### Work item
This exercise calls for every line of the listing below that contains the word "floral".

◇ ◇ ◇ ◇ ◇

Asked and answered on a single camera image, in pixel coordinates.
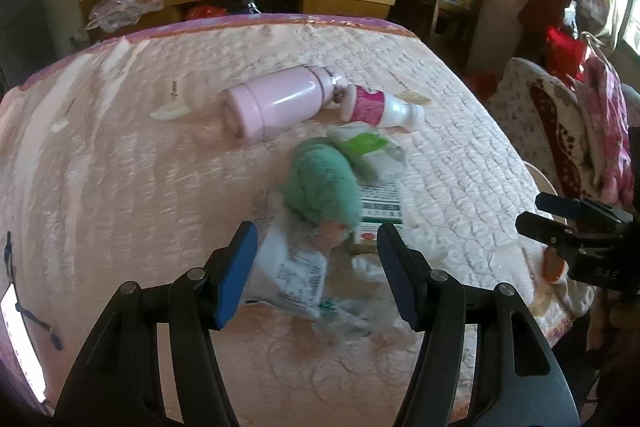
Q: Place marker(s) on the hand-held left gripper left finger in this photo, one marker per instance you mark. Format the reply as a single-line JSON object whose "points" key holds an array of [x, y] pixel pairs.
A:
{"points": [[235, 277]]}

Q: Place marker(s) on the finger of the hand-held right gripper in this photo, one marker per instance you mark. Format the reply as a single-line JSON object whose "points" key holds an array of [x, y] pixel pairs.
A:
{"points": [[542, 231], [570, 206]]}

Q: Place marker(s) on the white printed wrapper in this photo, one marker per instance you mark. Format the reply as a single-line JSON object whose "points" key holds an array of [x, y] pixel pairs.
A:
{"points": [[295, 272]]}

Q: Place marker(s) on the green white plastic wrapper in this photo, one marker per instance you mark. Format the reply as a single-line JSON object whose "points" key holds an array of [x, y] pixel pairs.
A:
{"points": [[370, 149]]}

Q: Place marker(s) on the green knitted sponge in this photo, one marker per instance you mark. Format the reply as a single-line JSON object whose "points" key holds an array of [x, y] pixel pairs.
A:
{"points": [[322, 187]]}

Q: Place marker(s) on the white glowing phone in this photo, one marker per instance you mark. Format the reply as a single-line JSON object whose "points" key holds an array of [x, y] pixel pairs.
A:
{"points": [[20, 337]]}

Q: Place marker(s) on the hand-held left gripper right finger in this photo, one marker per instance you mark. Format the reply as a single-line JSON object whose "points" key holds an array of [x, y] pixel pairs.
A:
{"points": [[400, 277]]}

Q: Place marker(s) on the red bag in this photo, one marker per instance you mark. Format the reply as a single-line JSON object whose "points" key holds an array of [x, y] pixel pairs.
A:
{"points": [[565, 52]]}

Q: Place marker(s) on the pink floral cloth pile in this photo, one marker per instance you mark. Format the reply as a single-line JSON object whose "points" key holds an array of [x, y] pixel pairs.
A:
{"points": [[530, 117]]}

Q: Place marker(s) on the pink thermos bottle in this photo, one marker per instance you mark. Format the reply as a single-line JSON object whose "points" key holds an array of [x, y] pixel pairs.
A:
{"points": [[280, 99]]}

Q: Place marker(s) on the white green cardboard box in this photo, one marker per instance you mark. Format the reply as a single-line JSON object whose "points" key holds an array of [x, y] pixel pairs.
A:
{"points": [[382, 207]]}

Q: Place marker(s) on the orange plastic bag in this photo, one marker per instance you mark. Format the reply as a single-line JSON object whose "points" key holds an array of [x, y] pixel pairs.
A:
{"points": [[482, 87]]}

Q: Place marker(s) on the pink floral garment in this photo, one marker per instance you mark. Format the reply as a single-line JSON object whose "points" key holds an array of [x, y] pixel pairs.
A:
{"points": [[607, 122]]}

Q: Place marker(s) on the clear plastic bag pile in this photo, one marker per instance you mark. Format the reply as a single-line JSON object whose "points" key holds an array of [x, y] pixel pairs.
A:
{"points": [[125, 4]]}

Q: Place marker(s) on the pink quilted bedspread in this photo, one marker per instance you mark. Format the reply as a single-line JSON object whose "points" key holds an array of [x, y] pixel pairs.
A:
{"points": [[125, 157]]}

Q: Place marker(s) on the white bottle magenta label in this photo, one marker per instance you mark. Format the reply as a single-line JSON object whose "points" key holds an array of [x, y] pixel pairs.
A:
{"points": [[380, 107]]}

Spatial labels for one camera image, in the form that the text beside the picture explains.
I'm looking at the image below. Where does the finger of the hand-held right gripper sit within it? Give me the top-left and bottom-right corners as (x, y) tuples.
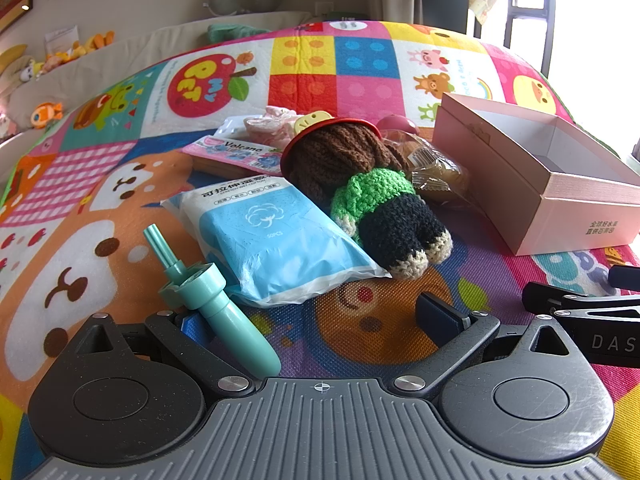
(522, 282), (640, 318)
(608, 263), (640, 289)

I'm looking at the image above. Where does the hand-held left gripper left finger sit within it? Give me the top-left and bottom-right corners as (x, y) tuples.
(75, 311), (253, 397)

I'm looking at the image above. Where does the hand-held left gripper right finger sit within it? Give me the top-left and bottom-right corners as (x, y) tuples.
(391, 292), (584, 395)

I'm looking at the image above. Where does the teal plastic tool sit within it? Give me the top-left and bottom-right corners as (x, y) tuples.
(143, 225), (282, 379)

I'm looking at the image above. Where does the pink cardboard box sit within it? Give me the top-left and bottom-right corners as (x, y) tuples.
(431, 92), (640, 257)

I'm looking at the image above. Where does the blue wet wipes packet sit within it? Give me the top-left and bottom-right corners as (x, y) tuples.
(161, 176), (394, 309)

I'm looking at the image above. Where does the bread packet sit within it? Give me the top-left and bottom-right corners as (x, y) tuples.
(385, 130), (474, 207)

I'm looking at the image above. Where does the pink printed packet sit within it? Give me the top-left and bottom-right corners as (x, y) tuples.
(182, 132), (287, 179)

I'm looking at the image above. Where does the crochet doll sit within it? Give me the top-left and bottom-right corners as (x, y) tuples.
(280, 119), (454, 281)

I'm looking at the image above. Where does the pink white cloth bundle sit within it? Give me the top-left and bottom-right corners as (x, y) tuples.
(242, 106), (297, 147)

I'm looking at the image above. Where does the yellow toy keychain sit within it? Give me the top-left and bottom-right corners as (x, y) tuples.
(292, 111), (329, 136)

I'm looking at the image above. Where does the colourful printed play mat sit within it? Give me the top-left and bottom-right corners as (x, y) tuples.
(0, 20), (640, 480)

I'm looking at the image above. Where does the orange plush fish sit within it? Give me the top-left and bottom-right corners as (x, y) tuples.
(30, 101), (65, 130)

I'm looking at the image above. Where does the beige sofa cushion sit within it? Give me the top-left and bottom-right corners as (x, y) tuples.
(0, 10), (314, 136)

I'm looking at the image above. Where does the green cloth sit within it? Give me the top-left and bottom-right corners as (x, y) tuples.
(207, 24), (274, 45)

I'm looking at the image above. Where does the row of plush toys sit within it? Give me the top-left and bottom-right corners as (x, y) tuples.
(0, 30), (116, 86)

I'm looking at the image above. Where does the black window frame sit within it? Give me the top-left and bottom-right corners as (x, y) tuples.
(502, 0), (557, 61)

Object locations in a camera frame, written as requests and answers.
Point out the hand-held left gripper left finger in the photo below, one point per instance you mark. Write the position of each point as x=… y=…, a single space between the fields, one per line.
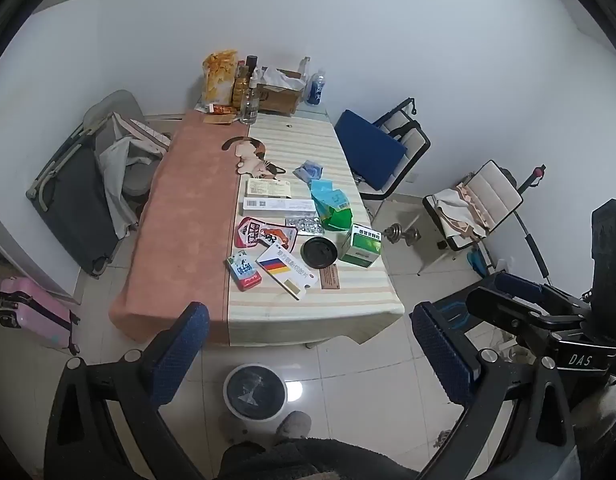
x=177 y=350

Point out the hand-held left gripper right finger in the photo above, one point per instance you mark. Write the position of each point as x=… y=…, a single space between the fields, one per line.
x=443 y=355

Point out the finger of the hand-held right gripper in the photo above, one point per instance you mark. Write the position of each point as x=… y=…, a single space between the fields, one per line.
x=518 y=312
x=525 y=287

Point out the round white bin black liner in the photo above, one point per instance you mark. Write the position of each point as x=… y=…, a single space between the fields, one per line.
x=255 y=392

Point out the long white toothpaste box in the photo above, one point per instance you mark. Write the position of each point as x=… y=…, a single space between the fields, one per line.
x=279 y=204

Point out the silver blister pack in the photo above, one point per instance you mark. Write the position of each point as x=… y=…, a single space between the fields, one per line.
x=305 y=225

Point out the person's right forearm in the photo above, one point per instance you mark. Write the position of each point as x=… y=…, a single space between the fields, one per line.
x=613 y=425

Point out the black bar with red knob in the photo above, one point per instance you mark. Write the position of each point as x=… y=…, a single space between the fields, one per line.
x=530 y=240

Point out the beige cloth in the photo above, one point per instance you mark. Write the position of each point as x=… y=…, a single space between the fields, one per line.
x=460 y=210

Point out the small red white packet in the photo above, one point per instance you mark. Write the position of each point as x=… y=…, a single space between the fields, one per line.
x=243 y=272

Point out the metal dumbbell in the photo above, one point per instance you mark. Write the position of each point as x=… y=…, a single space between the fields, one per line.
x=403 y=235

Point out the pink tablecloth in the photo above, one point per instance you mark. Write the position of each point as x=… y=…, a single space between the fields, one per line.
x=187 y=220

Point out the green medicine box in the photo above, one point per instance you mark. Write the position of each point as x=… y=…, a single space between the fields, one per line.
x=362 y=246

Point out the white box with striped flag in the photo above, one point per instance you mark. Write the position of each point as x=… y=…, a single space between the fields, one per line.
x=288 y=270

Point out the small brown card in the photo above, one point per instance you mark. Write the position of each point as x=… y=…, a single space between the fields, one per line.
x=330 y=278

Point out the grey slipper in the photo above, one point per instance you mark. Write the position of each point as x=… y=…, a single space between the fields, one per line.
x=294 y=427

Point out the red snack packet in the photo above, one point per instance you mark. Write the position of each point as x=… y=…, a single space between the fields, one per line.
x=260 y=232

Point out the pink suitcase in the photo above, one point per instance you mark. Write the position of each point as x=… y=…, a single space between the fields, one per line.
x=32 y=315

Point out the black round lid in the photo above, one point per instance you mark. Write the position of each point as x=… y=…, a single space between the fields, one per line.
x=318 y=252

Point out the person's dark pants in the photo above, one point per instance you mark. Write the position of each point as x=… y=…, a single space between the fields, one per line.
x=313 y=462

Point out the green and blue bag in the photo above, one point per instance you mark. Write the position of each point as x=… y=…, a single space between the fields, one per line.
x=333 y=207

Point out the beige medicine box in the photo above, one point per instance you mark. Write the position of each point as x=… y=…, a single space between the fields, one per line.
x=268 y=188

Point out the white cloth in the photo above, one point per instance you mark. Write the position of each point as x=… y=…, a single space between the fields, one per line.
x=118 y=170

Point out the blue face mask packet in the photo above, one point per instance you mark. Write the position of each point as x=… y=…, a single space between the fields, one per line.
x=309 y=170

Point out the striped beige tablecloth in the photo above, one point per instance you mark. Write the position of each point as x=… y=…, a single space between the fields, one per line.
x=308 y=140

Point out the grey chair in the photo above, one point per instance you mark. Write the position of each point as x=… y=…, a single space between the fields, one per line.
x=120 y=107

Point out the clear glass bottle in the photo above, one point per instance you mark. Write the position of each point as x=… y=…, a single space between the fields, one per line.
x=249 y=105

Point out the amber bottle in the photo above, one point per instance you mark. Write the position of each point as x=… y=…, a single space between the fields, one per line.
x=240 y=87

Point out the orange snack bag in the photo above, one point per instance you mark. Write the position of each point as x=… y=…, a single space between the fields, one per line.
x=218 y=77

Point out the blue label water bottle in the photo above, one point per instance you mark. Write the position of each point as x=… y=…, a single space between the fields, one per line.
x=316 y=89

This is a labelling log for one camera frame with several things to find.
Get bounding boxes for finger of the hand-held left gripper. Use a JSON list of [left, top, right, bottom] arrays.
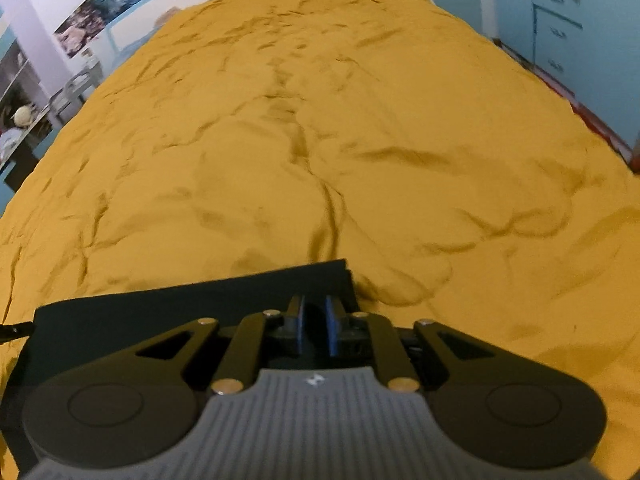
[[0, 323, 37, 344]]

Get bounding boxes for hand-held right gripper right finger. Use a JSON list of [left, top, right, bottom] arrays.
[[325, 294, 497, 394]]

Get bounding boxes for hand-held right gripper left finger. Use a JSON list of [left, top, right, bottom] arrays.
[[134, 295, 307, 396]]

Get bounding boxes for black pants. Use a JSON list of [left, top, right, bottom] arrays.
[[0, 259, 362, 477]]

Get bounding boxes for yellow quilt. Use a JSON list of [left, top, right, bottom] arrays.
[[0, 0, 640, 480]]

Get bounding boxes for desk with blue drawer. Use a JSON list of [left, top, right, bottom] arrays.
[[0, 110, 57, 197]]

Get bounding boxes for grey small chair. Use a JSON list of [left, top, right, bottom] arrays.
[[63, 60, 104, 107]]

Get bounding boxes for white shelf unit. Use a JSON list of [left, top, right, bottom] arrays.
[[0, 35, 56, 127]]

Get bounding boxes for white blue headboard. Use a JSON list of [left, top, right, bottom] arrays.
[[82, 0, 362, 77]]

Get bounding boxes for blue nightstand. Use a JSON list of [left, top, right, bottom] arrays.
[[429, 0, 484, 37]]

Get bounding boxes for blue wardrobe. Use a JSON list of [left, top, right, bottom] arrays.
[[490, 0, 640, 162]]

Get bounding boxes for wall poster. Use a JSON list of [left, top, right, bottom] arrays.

◇ ◇ ◇ ◇ ◇

### Exercise output
Q: Place marker(s) on the pink floral cloth pile in this photo, one marker per instance you mark. Format the reply as a single-line JSON object whose "points" key holds an array of [x, y] pixel pairs.
Q: Place marker(s) on the pink floral garment in this photo, one marker per instance you mark. Format the reply as a single-line JSON object whose "points" key holds an array of [x, y] pixel pairs.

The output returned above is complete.